Benoit Mouroux a dit…

Bonjour Kime,

Merci pour cette gentille appréciation...ces mises en "connexion" que m'a permis ce blog est la plus grande richesse qui soit.

Jean

Lunisole a dit…

Pour compléter vos dires sur "l'ombre", pour moi, elle est comme le compost : faite de "déchets", de tout ce qu'on a refoulé pour vivre en fait, de tout ce qui était insupportable et trop menaçant (je pense à l'énergie plutonienne qui vient tout bousculer) pour être, au moment où s'est vécu, acceptable. Mais le compost, une fois transformé (en deux ans environ) va enrichir la terre. Ainsi aller visiter (ramoner, plutôt) nos "oubliettes" (le nom que je donne volontiers à cette partie de nous enfouie, momentanément inaccessible dans laquelle sont enfermés de vieux démons, de vieux dragons, des toiles d'araignées et autres joyeusetés), on déchire le voile, on soulève la trappe, on vide les immondices (enfin, en partie) et quelque chose se libère. La rencontre avec l'ombre, avec les "oubliés", les enfouis, le "noir" en nous, est essentielle (essence-ciel) pour tendre authentiquement vers notre être.
Lunisole

Benoit Mouroux a dit…

Bonjour Lunisole,

Merci pour ces apports enrichissants...ce billet a été écrit sur un instinct immédiat et je me doutais qu'il porterait une certaine noirceur assez difficile à accepter.

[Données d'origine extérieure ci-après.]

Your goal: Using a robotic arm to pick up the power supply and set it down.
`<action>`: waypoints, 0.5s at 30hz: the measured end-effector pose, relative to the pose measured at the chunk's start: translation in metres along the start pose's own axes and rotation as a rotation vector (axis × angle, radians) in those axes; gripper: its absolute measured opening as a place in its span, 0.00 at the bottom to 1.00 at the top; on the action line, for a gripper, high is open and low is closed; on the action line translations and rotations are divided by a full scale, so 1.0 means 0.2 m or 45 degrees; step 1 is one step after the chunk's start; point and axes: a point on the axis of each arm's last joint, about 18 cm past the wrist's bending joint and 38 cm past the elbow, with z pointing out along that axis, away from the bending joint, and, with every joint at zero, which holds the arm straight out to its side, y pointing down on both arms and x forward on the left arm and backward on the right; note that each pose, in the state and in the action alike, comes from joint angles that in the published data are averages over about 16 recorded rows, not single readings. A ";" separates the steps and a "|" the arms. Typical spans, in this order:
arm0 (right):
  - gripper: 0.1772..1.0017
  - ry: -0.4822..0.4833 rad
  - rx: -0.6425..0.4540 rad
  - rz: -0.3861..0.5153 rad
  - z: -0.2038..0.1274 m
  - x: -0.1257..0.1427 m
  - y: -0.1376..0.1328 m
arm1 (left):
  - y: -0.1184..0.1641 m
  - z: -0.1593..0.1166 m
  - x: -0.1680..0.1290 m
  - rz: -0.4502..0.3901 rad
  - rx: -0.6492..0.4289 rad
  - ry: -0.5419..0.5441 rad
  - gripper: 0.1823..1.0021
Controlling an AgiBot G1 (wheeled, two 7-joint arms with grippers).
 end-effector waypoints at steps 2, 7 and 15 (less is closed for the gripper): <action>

Je vous rejoins totalement sur votre approche de l'ombre et j'ai abordé ces aspects en traitant des fonctions psychologiques et notamment de la fonction inférieur, étroitement lié à l'ombre.
La plus grande magie de l'homme est son pouvoir de transformation et d'où provient la source ? comme vous le dîtes de ces coins d'ombre en nous qui sont autant de ferments pour un devenir toujours plus réalisé.

Jean

Isabelle a dit…

Bonjour,
Merci pour ce billet qui parle de ce vide grandissant à mesure que je "lâche" des projections. Sentiment qu'il faut construire quelque chose avec un matériau que je ne connais pas, dont j'ignore même à quoi il ressemble.
Bien à vous
Isabelle

Benoit Mouroux a dit…

Bonjour Isabelle,

On m'a beaucoup reproché la noirceur de ce billet mais je crois qu'il ne faut pas ignorer certains aspects de la nature...merci pour votre appréciation.

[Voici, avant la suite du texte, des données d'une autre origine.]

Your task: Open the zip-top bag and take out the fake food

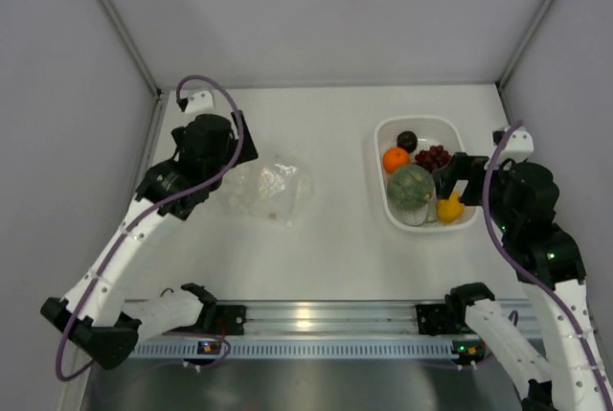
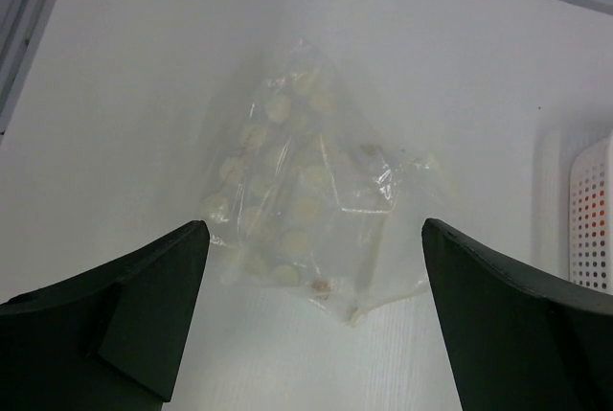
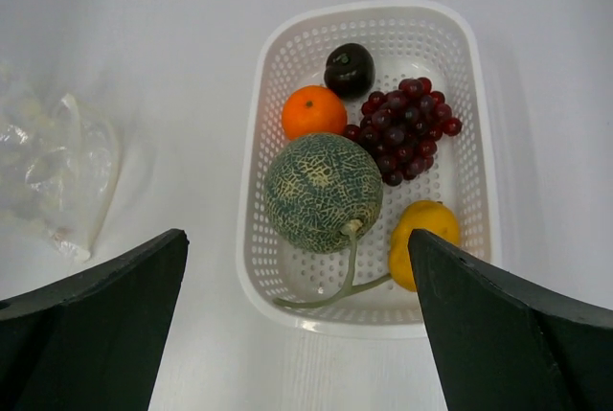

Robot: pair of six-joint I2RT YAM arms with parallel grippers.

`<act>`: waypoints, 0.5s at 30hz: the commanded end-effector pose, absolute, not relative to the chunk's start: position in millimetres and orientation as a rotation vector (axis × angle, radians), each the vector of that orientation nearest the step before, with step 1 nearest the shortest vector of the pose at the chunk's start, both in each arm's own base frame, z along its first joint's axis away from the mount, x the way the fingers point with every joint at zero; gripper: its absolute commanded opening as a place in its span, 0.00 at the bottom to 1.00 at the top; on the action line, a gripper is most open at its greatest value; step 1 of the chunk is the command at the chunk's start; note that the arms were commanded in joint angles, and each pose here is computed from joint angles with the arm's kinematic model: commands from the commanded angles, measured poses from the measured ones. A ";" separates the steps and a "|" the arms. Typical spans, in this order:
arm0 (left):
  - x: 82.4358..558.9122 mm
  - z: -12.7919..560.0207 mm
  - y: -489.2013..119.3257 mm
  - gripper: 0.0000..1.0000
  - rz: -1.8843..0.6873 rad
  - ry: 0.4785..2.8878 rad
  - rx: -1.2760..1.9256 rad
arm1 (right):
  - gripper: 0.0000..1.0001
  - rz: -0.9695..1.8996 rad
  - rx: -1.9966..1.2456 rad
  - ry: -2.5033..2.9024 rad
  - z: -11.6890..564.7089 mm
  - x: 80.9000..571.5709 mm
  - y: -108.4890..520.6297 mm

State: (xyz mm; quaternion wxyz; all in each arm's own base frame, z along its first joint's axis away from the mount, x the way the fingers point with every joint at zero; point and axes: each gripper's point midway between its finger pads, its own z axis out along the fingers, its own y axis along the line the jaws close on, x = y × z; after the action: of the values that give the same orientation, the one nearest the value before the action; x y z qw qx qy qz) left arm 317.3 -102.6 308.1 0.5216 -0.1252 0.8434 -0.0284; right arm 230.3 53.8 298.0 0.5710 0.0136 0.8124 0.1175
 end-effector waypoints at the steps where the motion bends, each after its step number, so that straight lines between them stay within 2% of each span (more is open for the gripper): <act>1: 288.3 312.2 -89.3 0.99 -0.111 1.985 -0.280 | 0.99 0.181 0.050 1.904 309.5 217.3 36.1; 15: 195.2 310.4 -40.5 0.99 -0.202 1.791 -0.126 | 0.99 0.069 0.020 1.843 313.7 177.8 12.6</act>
State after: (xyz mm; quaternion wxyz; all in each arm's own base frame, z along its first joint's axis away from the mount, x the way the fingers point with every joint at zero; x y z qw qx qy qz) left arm 203.7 -43.2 311.1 0.6059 -0.0809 0.7866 -0.0874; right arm 186.8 22.9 309.2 0.5992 0.0094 0.7986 0.0549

La dissipation de "projections" est inconfortable et dérangeante, parfois douloureuse, mais au final, toujours enrichissant...

Bonne journée,
Jean

Anonyme a dit…

Bonjour Jean,
Quand on emploie ces mots à propos du processus d'individuation: extase, accomplissement, plénitude, joie dans la réalisation, il est fort probable qu'on soit en pleine phase d'inflation. Je n'ai rien contre ça, c'est parfois inévitable, j'en ai vécu quelques-unes, mais c'est toujours transitoire. Il y a maintenant plusieurs années que ça ne m'est pas arrivé. Dans cet état, j'ai parfois fait du mal, je nageais dans l'illusion de la puissance.
Après, le réveil est brutal! Et on regrette après coup certains agissements qu'on ne peut rattraper. Quand quelqu'un écrit qu'il s'est rendu au bout du processus d'individuation, j'ai des doutes ... Jung lui-même disait qu'il n'avait jamais rencontré une personne réalisée!
Très bon article, que je relis avec plaisir.
Merci, Jean,
Amicalement,
Michelle

Benoit Mouroux a dit…

Merci, chère Michelle, de me ramener à ce billet ancien...
Le terme de processus implique un déroulement dynamique, sans borne définie, sans horizon arrêté, et ce n'est pas anodin...qui se dit individué a, selon moi, encore beaucoup de chemin à parcourir.